## Brief
The answer should be one number only, namely how many lines of the records hold the word "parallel".

Stored items:
*** Block opens ***

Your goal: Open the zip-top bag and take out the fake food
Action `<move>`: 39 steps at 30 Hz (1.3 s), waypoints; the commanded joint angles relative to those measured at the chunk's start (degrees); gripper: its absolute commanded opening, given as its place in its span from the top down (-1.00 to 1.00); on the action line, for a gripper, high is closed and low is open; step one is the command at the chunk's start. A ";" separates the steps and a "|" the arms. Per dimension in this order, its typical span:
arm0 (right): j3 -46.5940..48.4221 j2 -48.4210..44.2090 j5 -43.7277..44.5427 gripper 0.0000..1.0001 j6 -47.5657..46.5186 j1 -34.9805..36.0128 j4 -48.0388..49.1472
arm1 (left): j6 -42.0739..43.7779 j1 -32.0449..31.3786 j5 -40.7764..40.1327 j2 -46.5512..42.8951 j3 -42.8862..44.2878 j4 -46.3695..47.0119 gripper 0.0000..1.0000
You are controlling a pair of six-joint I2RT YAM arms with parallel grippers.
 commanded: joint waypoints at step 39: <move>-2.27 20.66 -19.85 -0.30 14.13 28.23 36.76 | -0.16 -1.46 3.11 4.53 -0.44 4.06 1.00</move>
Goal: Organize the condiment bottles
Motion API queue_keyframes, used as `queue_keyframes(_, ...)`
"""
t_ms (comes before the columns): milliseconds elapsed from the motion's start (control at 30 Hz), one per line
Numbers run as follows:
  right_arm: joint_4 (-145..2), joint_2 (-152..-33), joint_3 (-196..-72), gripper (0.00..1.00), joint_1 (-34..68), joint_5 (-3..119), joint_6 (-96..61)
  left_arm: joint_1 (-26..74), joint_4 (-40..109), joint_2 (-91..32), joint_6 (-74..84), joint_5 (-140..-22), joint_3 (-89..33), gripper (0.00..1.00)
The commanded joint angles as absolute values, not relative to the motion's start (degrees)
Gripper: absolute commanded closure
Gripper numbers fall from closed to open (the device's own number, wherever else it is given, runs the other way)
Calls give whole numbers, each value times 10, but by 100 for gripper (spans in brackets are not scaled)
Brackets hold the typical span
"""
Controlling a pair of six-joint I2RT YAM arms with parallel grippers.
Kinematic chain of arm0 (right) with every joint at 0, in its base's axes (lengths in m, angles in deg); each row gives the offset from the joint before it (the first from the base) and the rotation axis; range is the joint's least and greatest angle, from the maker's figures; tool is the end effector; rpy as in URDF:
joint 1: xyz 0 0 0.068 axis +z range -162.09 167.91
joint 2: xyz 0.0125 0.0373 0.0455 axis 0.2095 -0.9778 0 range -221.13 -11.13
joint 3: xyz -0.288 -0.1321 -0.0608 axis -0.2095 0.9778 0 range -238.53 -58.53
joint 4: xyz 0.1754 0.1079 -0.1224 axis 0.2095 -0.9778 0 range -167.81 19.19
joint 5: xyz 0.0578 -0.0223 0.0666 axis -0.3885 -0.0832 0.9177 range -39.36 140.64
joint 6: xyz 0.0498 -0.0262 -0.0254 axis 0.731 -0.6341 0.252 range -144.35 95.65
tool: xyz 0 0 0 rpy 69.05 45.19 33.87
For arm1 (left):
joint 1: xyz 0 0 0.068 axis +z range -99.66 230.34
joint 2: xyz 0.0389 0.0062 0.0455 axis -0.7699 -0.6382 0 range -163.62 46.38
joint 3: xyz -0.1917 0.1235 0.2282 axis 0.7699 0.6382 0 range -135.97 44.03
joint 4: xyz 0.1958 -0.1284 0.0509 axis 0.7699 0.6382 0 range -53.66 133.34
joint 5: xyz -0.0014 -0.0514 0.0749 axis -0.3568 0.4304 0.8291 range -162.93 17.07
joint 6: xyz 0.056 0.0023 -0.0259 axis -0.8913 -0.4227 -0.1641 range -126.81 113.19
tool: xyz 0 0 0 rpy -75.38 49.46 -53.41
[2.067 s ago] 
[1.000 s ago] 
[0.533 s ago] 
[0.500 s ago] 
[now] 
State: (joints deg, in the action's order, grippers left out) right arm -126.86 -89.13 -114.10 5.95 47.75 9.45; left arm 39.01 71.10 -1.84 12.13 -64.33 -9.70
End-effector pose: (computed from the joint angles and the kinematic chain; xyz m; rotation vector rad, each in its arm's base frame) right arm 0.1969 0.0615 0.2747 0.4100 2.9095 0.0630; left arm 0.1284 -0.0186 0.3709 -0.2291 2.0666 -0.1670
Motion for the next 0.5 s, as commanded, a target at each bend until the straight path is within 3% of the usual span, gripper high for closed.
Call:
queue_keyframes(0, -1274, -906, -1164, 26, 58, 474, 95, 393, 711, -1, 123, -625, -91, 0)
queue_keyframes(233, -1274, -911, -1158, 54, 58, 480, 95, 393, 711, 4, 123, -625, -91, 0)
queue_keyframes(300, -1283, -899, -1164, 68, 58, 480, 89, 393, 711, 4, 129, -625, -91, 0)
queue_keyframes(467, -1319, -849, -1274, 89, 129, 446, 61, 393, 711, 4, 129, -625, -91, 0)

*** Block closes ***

## Written solution
2